## Some aspects of quantum chaos in many body interacting systems. Quantum spin chain and random matrices.

### Yasar Atas, LPTMS

My thesis is devoted to the study of some aspects of many body quantum interacting systems. In particular we focus on quantum spin chains. I addressed especially questions related to the structure of eigenfunctions, the level densities and the spectral properties of spin chain Hamiltonians.

It is known that the level densities of most integrable models tend to the Gaussian in the thermodynamic limit. However, it appears that in certain limits of coupling of the spin chain to the magnetic field and for finite number of spins on the chain, one observes peaks in the level density. I show that the knowledge of the first two moments of the Hamiltonian in the degenerate subspace associated with each peak gives a good approximation to the level density both in the case of integrable and non integrable models.

Next, I study the statistical properties of the eigenvalues of spin chain Hamiltonians. One of the main achievements in the study of the spectral statistics of quantum complex systems concerns the universal behaviour of the fluctuation of measure such as the distribution of spacing between two consecutive eigenvalues. By following the Wigner surmise for the computation of the level spacing distribution, I obtained approximation for the distribution of the ratio of consecutive level spacings in the three canonical ensembles of random matrices. The prediction are compared with numerical results obtained by exact diagonalization of spin Hamiltonians and with zeros of the Riemann zeta function showing excellent agreement.

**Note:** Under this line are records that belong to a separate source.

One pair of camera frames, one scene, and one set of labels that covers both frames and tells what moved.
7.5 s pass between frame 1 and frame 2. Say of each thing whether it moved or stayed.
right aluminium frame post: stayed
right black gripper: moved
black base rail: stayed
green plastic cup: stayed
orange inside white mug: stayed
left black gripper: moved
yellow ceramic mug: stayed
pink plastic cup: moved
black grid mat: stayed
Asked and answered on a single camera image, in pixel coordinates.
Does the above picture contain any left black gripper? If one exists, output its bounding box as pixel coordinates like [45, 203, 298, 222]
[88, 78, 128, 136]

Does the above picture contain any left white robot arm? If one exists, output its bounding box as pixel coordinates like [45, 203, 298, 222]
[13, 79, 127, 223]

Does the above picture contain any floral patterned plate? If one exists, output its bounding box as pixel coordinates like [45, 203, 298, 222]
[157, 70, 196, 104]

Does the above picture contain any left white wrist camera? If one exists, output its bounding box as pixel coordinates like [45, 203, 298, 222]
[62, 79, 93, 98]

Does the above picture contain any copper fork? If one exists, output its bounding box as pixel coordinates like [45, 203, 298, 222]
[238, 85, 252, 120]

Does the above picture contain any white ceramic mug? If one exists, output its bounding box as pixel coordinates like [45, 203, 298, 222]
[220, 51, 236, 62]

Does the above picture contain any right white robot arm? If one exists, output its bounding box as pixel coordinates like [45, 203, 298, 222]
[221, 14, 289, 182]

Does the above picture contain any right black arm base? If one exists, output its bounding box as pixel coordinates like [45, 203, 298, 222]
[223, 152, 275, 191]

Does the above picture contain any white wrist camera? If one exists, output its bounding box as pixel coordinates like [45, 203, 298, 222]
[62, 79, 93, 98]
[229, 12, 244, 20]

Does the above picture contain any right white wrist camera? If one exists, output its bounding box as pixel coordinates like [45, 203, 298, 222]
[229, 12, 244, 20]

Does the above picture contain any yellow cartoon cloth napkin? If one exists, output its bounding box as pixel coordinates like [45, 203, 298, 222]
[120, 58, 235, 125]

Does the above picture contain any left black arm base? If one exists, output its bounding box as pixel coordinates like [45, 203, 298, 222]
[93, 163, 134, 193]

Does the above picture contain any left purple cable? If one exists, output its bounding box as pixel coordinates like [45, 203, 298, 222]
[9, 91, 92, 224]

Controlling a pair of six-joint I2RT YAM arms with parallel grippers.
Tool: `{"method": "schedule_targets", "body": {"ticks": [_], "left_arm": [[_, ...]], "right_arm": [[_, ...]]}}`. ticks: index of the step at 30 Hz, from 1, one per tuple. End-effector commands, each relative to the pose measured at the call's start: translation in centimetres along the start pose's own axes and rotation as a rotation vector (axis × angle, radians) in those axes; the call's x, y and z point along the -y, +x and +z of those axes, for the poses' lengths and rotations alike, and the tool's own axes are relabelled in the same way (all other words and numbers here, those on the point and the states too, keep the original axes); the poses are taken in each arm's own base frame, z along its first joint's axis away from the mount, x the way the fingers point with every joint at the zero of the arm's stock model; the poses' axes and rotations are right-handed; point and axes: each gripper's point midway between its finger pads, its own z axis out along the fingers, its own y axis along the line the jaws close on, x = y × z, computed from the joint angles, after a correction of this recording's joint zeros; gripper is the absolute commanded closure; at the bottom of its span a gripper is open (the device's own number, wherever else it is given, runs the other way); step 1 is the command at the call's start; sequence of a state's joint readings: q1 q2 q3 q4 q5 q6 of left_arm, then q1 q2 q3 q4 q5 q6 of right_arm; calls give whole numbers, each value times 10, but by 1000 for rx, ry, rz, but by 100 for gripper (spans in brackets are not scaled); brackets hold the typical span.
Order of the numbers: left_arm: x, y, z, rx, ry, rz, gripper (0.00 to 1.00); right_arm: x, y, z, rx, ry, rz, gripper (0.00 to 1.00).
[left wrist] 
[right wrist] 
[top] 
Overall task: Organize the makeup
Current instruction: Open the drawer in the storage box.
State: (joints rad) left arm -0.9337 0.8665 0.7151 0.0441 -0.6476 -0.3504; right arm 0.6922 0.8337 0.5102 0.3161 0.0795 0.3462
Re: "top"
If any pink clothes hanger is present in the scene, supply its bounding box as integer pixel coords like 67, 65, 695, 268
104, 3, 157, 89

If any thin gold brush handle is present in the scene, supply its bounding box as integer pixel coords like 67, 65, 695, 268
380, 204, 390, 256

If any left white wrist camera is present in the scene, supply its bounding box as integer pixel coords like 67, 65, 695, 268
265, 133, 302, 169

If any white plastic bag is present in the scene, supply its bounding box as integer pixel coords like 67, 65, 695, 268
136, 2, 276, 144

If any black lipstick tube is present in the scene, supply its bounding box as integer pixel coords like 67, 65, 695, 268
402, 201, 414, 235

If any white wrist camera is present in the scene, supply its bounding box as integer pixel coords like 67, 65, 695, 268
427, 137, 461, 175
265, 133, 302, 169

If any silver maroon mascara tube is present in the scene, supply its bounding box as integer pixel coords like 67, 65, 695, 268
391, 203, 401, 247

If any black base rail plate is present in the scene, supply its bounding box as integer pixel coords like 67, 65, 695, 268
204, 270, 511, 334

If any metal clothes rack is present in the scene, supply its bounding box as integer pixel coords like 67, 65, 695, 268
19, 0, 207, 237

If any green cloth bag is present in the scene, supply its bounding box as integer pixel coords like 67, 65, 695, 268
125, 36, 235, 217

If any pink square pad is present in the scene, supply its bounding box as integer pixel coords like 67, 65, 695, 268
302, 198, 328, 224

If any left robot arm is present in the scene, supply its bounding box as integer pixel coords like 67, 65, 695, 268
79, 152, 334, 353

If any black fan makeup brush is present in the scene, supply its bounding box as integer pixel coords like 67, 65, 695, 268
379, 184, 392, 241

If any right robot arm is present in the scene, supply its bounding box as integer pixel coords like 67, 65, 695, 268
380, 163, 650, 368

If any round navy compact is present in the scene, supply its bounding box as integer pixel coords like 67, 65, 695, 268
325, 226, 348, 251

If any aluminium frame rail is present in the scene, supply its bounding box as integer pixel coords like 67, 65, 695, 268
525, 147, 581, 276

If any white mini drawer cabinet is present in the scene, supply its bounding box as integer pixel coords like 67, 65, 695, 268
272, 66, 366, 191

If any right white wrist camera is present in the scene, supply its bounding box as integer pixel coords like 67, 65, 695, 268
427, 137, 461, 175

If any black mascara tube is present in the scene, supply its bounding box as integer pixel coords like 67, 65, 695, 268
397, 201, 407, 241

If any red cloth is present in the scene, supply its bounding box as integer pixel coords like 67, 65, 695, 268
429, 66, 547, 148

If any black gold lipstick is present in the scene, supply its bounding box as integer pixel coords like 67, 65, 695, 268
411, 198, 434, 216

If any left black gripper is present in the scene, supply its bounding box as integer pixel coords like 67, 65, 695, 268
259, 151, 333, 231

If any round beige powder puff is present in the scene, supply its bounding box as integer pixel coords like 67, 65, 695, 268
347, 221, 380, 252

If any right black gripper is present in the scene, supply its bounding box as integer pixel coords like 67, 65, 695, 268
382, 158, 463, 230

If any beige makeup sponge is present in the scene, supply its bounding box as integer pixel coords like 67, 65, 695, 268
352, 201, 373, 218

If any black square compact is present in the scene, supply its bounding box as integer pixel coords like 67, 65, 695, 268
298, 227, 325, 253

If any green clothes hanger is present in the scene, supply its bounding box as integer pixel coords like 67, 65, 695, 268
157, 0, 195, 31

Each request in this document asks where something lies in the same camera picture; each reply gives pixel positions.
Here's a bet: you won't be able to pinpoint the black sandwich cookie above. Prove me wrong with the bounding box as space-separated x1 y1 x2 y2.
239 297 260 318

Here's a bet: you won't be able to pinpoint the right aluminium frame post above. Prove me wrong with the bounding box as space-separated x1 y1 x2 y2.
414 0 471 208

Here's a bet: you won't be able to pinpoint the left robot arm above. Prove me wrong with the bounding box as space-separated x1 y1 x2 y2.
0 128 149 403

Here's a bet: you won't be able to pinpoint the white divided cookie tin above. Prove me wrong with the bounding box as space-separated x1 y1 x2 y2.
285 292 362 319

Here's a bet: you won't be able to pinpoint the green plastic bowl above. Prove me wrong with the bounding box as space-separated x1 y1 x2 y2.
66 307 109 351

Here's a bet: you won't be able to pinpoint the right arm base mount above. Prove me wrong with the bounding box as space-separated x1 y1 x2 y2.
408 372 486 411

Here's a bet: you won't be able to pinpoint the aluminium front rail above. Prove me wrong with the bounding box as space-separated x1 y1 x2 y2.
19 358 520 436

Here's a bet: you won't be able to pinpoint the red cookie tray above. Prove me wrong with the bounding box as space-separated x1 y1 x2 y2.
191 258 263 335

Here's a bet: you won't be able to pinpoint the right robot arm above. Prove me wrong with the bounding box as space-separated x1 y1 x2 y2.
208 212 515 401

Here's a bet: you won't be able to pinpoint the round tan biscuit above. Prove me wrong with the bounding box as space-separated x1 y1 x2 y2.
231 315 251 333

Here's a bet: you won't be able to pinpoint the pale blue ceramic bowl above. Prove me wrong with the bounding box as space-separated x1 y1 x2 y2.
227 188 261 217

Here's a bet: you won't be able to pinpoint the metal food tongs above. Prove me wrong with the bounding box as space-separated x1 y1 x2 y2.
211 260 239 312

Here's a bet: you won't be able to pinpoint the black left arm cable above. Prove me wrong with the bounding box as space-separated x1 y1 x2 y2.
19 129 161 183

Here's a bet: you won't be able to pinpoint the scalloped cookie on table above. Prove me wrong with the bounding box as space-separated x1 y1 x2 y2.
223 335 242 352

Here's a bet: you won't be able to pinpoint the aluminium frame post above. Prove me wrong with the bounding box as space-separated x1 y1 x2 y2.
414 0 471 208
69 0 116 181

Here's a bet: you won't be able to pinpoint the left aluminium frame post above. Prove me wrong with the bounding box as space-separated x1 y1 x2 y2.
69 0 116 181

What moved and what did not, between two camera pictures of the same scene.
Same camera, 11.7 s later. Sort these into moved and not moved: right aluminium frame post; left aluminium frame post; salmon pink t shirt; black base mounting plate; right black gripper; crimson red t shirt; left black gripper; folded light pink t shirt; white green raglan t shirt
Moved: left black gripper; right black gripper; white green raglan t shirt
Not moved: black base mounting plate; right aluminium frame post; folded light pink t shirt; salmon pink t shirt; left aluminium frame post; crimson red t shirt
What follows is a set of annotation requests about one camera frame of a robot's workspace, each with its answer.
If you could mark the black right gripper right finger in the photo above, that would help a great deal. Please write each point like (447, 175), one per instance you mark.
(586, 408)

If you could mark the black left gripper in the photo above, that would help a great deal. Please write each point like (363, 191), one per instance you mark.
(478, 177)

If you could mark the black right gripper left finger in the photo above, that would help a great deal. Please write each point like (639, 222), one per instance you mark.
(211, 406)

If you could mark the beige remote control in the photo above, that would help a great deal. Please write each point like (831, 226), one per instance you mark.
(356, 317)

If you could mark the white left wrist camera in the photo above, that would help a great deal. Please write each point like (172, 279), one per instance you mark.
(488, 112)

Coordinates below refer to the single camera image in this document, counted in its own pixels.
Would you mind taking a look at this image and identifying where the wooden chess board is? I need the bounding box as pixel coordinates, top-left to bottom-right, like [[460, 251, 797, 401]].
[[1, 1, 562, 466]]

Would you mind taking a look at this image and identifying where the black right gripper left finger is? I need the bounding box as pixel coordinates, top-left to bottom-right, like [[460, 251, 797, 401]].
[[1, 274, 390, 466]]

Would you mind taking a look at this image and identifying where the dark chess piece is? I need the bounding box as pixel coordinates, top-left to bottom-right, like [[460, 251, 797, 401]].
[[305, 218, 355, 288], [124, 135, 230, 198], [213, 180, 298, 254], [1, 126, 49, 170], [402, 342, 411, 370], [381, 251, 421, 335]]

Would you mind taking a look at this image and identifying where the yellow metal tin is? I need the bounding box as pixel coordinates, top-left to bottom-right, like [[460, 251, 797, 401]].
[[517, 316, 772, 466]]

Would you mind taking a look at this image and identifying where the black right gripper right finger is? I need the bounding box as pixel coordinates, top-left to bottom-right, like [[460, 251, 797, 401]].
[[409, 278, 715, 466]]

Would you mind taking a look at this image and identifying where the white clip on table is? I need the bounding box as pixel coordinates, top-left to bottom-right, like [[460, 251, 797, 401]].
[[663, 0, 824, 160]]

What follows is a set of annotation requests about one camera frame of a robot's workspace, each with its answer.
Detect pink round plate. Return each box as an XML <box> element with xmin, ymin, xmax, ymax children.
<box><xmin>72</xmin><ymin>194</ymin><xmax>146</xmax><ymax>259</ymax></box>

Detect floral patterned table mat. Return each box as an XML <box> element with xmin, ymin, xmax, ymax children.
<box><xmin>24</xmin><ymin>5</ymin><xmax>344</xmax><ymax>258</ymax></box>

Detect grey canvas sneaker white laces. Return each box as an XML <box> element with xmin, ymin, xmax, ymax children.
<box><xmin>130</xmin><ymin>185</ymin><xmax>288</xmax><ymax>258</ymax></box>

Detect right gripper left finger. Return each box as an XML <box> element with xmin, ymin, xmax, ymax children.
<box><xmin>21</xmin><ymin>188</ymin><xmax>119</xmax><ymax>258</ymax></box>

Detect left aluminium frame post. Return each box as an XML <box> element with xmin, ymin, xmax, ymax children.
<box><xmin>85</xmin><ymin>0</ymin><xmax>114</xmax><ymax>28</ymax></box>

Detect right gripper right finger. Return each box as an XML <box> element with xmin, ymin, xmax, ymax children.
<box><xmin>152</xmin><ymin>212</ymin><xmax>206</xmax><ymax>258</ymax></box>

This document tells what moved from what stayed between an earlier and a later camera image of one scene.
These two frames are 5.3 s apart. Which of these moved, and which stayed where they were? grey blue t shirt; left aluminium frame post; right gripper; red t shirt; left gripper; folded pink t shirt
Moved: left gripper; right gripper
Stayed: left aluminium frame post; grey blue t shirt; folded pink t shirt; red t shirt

Finally, I investigate eigenfunction statistics of some canonical spin-chain Hamiltonians. Eigenfunctions together with the energy spectrum are the fundamental objects of quantum systems: their structure is quite complicated and not well understood. Due to the exponential growth of the size of the Hilbert space, the study of eigenfunctions is a very difficult task from both analytical and numerical points of view. I demonstrate that the groundstate eigenfunctions of all canonical models of spin chain are multifractal, by computing numerically the Rényi entropy and extrapolating it to obtain the multifractal dimensions.

Key words: Quantum spin chains, quantum Ising model, spectral statistics, level density, quantum chaos, random matrices, Wigner surmise, spacing distribution, multifractality, Rényi entropy.